Я запротестовал – как можно оставить Маму без моего присмотра, я тоже хотел быть рядом с ней! – однако пережитые волнения сделали свое дело: я мгновенно провалился в сон. Причем в еще более глубокий, чем накануне: я словно оказался в каком-то надежном убежище, запертом на все замки, напрочь изолированным от внешнего мира, куда не доходил ни один звук извне.
На рассвете я вскочил как ужаленный:
– Мама?
На берегу реки я увидел две спины – Знахаря и отца. Но не Маму.
– Мама-а-а! – завопил я.
Мужчины обернулись ко мне. Я подбежал. Мама лежала у них на коленях, без сознания. А их измученные лица уже ничего не выражали.
Я нагнулся к ней:
– Мама! Это я, Феликс!
Вдруг она открыла глаза, и ее губы тронула слабая, еле заметная улыбка. Потом она повернула голову к речным волнам и улыбнулась чуть шире.
– Yaye
[15].
Этот звук слетел с ее губ. И она повторила его – удивленно, с каким-то робким облегчением, не отводя глаз от реки:
– Уaye…
Я поднял голову и встретился взглядом со Знахарем, дрожавшим от волнения. Он приложил палец к моим губам, чтобы я не мешал Маме. И она негромко воскликнула, переведя взгляд в другую сторону:
– Baye!
[16]
Ее лицо радостно вспыхнуло, теперь она выглядела счастливой.

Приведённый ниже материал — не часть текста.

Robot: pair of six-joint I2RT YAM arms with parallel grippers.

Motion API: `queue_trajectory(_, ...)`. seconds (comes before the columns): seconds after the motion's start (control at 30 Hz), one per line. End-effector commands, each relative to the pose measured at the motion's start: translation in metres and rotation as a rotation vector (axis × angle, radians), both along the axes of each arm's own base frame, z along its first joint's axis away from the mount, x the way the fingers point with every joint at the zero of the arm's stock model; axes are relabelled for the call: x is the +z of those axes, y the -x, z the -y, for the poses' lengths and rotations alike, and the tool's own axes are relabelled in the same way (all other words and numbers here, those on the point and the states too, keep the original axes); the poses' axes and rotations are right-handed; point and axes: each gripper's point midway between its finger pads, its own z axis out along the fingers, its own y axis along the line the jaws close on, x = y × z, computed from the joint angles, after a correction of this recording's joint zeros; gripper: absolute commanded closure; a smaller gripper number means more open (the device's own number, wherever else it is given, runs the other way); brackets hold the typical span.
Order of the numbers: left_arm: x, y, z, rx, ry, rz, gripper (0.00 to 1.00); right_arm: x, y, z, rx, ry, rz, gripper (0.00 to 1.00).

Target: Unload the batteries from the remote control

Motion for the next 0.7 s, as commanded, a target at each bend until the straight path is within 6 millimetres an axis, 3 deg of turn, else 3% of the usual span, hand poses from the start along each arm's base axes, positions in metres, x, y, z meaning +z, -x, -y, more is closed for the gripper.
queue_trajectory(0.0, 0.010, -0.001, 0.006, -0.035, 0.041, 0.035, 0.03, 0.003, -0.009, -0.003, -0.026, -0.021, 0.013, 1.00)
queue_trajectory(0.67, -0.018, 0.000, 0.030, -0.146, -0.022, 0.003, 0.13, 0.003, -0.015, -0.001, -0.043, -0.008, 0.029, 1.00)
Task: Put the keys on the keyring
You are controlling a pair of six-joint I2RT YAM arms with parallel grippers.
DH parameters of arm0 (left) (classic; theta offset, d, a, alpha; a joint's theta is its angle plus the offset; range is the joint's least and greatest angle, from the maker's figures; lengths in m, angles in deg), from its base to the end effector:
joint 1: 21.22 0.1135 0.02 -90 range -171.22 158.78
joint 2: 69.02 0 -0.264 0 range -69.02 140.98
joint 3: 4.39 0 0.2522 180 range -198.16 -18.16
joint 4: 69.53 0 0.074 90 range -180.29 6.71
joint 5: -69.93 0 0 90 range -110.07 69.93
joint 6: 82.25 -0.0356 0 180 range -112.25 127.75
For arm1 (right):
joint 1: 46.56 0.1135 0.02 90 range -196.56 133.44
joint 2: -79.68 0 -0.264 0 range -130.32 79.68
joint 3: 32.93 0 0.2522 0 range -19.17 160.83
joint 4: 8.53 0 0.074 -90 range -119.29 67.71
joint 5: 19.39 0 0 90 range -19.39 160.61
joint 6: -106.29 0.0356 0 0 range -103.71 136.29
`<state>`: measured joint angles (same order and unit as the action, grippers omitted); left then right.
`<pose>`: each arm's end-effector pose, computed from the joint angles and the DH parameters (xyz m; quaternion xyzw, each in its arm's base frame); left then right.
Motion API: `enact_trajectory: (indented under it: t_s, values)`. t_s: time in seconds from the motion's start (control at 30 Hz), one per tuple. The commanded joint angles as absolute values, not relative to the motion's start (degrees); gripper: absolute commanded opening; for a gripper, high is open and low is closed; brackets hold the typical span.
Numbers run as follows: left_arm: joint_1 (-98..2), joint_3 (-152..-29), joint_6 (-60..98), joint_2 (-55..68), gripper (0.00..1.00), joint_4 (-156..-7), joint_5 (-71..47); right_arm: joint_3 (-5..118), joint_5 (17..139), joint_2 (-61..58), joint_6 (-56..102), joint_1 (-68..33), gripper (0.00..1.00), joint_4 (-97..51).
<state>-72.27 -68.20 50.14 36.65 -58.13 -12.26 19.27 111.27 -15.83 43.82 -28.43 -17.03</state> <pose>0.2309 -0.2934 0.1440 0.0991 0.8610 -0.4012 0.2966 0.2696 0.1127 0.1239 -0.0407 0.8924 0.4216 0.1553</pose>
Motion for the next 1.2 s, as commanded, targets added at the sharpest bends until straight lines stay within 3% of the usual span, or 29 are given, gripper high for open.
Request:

Знахарь заговорил с ней на волоф. И – о чудо! – она ответила. И они защебетали, как две сороки. Мама – хотя еще очень слабая – больше не дрожала, с ее лица сошла бледность, а изо рта лился неиссякаемый поток слов, как будто ей не терпелось поскорей компенсировать долгие недели молчания. Ее лицо сияло, она выглядела безгранично счастливой.
Мы – Сент-Эспри и я – сидели, потрясенные до глубины души, не смея им мешать, и только восторженно переглядывались. Для полноты счастья не хватало лишь одного: чтобы Мама вспомнила французский язык. Прошло несколько минут, показавшихся мне вечностью, и Мама, внезапно сделав паузу, посмотрела на меня:
– А ну-ка иди сюда, поцелуй меня!
Пока Мама уплетала тощего цыпленка, которого Сент-Эспри зажарил на костре, Архимед то и дело блаженно потягивался на солнышке, прижмурившись, вытянув передние лапы и выпятив зад.

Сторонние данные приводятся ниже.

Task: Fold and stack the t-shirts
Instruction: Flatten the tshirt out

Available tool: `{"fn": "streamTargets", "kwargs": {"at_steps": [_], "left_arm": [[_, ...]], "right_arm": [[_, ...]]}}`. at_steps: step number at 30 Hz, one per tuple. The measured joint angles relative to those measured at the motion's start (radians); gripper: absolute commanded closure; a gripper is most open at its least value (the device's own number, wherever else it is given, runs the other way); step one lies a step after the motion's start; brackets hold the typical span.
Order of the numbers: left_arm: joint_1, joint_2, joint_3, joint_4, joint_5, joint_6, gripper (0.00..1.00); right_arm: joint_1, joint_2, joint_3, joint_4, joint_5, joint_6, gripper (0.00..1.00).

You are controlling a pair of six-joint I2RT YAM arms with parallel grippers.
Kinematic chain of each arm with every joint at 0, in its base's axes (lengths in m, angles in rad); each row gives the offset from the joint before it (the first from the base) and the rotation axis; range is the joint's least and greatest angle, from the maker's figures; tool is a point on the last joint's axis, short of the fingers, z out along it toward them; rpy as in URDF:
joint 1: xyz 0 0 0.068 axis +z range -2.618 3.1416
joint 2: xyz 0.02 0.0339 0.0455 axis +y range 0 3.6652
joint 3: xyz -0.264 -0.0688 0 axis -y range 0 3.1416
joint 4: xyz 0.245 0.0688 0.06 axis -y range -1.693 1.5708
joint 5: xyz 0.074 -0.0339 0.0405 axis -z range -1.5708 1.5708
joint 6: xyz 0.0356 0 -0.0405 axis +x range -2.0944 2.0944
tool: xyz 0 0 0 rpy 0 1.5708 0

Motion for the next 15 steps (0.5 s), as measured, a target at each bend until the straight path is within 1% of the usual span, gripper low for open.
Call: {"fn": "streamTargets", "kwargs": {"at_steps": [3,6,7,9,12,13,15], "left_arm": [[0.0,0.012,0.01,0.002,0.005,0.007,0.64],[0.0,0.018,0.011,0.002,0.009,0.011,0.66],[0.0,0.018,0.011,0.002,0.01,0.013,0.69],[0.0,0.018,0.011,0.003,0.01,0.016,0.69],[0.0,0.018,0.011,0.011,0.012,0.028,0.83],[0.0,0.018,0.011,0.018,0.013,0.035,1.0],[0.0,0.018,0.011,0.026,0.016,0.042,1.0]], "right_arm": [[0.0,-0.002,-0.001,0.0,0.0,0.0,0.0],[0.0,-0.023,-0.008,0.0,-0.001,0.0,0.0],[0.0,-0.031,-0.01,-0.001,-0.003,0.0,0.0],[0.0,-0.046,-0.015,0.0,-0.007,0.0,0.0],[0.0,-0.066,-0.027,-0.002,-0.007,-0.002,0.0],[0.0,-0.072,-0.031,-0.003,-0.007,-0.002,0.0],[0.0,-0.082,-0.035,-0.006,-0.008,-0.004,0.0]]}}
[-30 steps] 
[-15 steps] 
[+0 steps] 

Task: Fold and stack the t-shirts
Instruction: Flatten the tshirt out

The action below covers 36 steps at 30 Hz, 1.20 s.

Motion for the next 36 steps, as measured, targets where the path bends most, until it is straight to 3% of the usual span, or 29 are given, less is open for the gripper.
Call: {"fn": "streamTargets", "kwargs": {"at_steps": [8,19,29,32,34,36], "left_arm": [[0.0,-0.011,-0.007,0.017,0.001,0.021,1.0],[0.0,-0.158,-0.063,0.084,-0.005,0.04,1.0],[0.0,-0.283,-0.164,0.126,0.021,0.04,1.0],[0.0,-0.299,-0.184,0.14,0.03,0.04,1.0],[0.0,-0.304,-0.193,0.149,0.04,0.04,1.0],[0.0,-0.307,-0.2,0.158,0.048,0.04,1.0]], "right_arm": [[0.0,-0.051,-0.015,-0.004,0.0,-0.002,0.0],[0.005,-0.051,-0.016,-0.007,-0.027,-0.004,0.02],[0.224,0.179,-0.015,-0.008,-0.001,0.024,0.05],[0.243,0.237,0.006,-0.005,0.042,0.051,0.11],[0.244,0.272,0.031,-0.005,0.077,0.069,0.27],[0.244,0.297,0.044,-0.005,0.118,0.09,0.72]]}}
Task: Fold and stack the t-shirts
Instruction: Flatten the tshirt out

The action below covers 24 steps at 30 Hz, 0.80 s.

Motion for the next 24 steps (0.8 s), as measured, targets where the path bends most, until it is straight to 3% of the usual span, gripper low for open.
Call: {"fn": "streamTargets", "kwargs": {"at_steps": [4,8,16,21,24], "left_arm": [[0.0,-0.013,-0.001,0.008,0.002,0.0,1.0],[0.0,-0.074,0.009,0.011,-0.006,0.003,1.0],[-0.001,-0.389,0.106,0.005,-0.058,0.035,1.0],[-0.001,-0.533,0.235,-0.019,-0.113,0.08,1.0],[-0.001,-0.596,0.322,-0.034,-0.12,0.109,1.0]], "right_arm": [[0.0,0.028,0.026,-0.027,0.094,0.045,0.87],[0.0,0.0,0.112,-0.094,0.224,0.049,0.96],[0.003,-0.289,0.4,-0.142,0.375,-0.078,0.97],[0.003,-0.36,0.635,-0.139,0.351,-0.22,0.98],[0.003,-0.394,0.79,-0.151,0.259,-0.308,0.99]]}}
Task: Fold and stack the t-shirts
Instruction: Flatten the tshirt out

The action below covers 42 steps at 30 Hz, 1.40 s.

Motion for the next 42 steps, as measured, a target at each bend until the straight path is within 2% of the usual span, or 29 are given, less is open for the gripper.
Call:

– Что это он делает? – спросил я у его хозяина.
– Занимается йогой.
– Значит, он не только медиум, он еще и йог?
– Вот именно.
И Папа Лум, перебирая свои амулеты, тихонько добавил:
– Нынче утром Фату видела, как ее мать и отец вынырнули из реки, а потом поплыли по водам.
– Что-что?
– Их держал в плену некий дух. После их смерти он упрятал обоих в тину.

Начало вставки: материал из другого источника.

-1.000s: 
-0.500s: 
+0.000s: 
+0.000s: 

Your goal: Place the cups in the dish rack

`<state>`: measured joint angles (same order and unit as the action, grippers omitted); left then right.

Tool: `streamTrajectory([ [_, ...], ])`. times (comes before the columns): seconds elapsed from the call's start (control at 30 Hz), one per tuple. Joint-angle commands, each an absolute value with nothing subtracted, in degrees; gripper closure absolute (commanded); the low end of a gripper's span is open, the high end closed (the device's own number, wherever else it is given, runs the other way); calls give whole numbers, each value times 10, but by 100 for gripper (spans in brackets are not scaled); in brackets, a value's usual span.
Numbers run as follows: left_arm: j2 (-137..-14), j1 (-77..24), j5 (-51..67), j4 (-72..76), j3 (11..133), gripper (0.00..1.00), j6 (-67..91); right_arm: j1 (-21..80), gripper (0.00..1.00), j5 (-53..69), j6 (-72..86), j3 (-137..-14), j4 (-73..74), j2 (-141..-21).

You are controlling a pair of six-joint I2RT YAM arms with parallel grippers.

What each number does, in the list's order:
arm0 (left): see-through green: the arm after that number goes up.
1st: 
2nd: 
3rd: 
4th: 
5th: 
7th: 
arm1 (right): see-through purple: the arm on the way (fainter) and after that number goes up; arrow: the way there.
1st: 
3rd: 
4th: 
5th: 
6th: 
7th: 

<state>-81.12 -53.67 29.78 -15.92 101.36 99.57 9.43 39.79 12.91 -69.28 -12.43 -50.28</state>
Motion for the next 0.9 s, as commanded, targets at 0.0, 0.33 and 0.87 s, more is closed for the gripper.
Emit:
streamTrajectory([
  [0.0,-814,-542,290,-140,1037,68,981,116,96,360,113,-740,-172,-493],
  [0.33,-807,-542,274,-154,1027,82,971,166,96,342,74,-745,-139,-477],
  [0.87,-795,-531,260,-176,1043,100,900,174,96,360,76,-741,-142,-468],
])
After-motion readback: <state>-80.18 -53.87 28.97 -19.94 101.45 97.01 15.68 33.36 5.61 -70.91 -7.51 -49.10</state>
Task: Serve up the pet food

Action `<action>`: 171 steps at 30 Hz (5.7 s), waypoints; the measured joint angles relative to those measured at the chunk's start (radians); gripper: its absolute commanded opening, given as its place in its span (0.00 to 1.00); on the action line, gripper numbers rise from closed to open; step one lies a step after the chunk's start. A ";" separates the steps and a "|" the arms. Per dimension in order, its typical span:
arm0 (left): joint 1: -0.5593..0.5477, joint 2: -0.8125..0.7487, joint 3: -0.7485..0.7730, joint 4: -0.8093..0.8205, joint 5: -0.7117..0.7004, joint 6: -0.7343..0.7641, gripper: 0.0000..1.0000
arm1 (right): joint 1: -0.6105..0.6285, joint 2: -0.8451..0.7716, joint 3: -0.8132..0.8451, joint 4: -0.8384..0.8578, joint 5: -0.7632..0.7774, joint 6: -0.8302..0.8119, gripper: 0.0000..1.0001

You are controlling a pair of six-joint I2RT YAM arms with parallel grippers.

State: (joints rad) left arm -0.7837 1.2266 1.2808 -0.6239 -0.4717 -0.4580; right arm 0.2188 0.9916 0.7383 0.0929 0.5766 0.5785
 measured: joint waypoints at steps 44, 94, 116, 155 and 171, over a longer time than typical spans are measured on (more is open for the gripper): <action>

– Ее отец и мать плыли по реке? Но я никого не заметил.
– Оно и понятно: тебе не положено их видеть, это дано только ей. В любом случае ты на это пока неспособен, Феликс.
– Почему же?
– Потому что ты еще никогда не соприкасался с Незримым, ведь так?
Я признал, что он прав. Старик продолжал:
– Родители Фату, наконец-то освобожденные, все простили ей.
– Чего-о-о?! Неужели Мама сделала что-то плохое?
– В их глазах – да. И поскольку они сильно разгневались, то и наслали на нее эту болезнь.
– Я что-то ничего не понимаю…
– Одна только Фату может рассказать тебе о резне.
– О какой резне?
И я повернулся к Маме. Она уже наелась и теперь смотрела на Сент-Эспри, а тот ей улыбался. С момента своего исцеления она еще не сказала ему ни слова. Я шепнул Папе Луму:
– Почему она с ним не разговаривает?
– Полагаю, что сердится.
– На него?
– Нет, на саму себя.
По окончании завтрака Мама встала, потянулась, взяла меня за руку и объявила:
– Идем, я тебе все покажу.
Знахарь хитро сощурился и одобрительно кивнул ей. Потом указал на Сент-Эспри с немым вопросом: «А с ним как ты намерена поступить?»
Мама сразу напряглась, помрачнела и так вытаращила глаза, что я испугался, как бы они не выскочили из орбит; мне прямо слышно было, как у нее в голове бушуют и сталкиваются самые противоречивые мысли. Папа Лум прошептал:
– Рыба тоже плачет, но никто не видит ее слез.
Тут Мама слегка остыла, успокоилась, к ней вернулось ее прежнее величавое достоинство, и она как ни в чем не бывало бросила Сент-Эспри:
– Ладно, идем.
И он послушно зашагал следом.
Покинув тенистый лесной островок, мы вышли на безжалостное солнце, которое буквально испепеляло окружающий пейзаж. Теперь перед нами расстилалась бескрайняя саванна, поросшая больше кустарником, чем травой, испещренная множеством раскаленных дорог, – выбирай любую.